*What to do:* Reproduce the lines below exactly, starting at the one containing "Locate the thin" and stopping at the final line.

*Excerpted records:*
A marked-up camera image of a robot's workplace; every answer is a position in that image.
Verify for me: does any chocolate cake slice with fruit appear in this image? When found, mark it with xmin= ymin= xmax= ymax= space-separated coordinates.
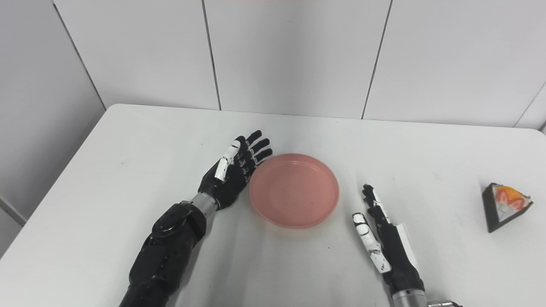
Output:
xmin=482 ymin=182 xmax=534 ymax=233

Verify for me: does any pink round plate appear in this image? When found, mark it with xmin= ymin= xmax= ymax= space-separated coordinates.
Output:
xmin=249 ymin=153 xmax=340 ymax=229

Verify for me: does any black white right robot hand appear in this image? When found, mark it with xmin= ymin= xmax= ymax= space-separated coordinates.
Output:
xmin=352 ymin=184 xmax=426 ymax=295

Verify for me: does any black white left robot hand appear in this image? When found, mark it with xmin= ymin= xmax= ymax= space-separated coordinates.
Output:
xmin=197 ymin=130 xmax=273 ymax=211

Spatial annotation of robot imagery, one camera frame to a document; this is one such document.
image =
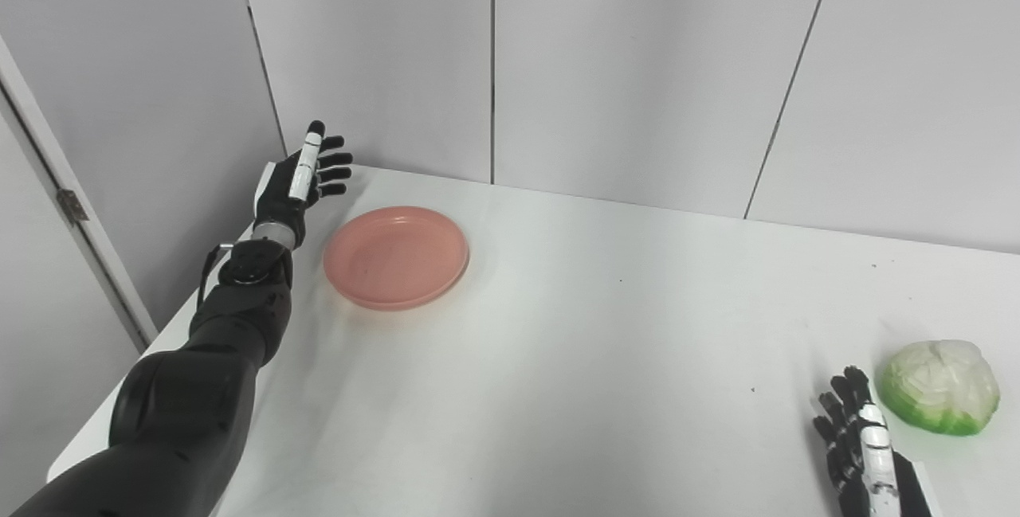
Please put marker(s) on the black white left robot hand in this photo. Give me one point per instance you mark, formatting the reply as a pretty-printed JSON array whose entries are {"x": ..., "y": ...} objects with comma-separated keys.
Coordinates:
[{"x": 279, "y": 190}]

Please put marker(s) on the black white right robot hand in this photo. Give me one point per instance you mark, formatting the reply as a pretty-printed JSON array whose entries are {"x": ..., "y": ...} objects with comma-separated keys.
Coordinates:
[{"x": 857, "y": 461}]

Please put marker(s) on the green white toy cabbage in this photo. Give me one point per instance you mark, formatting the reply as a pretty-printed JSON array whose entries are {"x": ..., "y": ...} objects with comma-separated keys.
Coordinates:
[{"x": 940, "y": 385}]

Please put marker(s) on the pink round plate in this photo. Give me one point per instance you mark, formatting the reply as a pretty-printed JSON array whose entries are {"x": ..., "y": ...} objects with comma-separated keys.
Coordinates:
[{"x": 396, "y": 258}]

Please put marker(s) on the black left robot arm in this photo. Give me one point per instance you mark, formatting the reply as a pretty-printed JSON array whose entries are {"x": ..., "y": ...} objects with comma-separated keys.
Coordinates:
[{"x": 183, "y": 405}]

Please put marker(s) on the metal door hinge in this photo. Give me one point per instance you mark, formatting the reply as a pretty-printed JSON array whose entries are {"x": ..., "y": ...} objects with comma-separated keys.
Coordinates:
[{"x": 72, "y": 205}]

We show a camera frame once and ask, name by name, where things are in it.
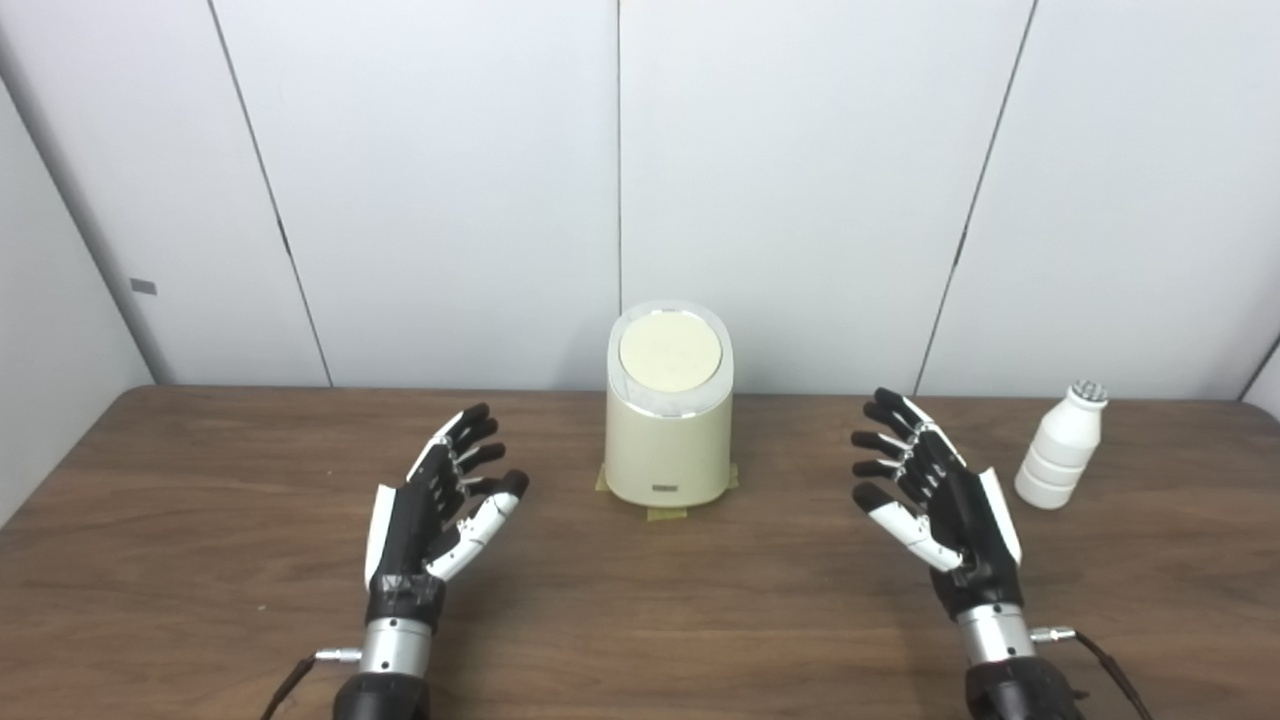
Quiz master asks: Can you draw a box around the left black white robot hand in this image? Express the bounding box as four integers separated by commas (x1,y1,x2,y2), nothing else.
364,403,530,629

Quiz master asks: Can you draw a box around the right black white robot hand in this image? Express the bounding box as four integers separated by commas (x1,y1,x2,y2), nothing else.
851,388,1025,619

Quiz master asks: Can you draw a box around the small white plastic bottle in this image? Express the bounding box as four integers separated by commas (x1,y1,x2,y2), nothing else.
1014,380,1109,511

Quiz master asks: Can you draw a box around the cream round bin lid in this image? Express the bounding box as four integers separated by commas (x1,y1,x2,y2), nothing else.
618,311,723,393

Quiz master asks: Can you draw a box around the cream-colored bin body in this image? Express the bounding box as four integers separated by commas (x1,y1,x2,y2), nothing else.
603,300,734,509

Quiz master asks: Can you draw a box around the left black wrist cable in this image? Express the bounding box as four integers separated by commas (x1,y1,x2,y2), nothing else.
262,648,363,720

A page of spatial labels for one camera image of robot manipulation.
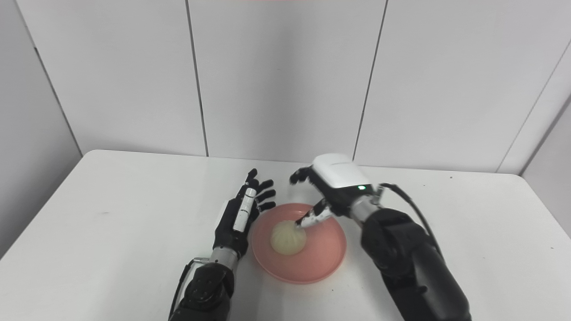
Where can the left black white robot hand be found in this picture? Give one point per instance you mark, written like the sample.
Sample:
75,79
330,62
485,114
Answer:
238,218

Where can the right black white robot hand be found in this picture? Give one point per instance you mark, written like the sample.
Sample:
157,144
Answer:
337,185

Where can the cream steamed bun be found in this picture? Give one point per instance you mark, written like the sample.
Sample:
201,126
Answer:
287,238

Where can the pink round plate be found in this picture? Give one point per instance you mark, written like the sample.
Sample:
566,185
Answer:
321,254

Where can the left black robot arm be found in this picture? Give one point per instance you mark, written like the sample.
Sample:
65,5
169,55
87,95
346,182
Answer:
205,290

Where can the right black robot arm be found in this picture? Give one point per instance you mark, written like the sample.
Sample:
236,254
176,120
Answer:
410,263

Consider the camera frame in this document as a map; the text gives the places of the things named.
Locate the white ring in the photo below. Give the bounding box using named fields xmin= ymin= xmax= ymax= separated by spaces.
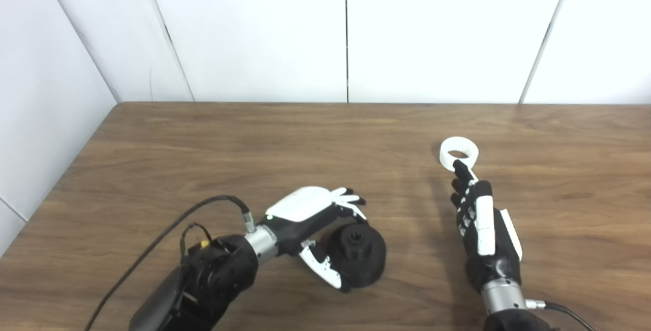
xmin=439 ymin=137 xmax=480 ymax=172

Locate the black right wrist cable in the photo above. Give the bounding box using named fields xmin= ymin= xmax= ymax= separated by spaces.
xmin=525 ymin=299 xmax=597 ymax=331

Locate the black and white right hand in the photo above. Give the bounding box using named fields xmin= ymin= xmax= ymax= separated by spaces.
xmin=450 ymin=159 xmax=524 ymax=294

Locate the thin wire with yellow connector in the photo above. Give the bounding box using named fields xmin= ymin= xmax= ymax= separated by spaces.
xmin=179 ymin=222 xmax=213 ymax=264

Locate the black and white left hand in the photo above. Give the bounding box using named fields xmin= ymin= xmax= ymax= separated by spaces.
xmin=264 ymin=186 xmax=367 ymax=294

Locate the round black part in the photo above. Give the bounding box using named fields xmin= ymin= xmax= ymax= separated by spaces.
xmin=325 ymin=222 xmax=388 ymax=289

*Result for this task:*
Locate the thin wire with yellow connector in the photo above. Give the bounding box using named fields xmin= ymin= xmax= ymax= separated by spaces.
xmin=179 ymin=222 xmax=213 ymax=264

Locate the black and white left hand in the photo above. Give the bounding box using named fields xmin= ymin= xmax= ymax= separated by spaces.
xmin=264 ymin=186 xmax=367 ymax=294

Locate the round black part in the photo above. Give the bounding box using named fields xmin= ymin= xmax= ymax= separated by spaces.
xmin=325 ymin=222 xmax=388 ymax=289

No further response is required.